The cause of a massive cloud which appeared over North Korea last week remains shrouded in mystery.
Satellite images from before (l) and after (r) the blast show little change
North Korea says controlled explosions related to dam building caused the cloud, which South Korean observers described as mushroom shaped.
But a South Korean satellite which photographed the area on Wednesday provided inconclusive evidence.
And South Korea's National Intelligence Service said the cloud may in fact have been a natural formation.
"There might have been a blast to build a hydroelectric power
dam... or there might have been natural clouds with a peculiar (mushroom-like) shape," the agency was quoted as reporting.
The confusion may be resolved on Thursday, when Britain's ambassador in Pyongyang, David Slinn, and a group of other foreign diplomats are due to visit the site and seek further information.

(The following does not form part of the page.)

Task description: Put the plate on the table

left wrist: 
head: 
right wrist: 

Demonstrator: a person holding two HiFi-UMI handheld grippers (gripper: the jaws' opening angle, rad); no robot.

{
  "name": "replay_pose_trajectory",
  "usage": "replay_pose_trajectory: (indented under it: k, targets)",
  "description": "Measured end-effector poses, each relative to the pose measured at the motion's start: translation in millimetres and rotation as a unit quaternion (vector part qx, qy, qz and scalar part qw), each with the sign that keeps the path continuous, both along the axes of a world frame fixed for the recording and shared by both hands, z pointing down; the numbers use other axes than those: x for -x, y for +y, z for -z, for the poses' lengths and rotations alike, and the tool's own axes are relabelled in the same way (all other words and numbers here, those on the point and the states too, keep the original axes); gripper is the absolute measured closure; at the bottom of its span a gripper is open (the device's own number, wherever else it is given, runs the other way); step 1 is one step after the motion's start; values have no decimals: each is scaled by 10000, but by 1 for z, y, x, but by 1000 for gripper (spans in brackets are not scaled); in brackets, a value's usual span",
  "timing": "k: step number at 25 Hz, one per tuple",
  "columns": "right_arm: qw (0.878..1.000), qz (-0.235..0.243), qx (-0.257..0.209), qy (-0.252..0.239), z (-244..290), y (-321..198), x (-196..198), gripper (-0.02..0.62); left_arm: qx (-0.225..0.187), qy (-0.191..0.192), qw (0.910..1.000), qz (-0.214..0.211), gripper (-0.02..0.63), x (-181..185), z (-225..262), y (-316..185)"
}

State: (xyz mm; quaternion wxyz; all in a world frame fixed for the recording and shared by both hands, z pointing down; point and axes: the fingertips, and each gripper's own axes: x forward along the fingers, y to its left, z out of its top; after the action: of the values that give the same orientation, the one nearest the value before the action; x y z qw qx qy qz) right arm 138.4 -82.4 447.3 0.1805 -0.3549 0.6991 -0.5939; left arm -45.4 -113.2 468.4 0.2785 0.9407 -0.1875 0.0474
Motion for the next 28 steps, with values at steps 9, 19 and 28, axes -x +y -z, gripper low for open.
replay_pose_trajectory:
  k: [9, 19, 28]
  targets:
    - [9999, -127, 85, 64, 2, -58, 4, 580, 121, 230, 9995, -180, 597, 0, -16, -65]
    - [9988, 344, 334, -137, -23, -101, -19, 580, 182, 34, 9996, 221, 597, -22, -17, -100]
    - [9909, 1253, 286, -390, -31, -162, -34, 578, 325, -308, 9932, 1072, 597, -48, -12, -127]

The cloud, which appeared near Yongjo-ri in Yanggang Province, initially triggered fears North Korea had risked the wrath of the international community by testing a nuclear device.
The US and South Korea have since discounted that possibility.
US Secretary of State Colin Powell said North Korea's explanation for the blast squared with the information Washington had gathered.
"The information they gave is consistent with what we saw,
that it might have been demolition work for a hydroelectric
facility," Mr Powell told Reuters news agency on Tuesday.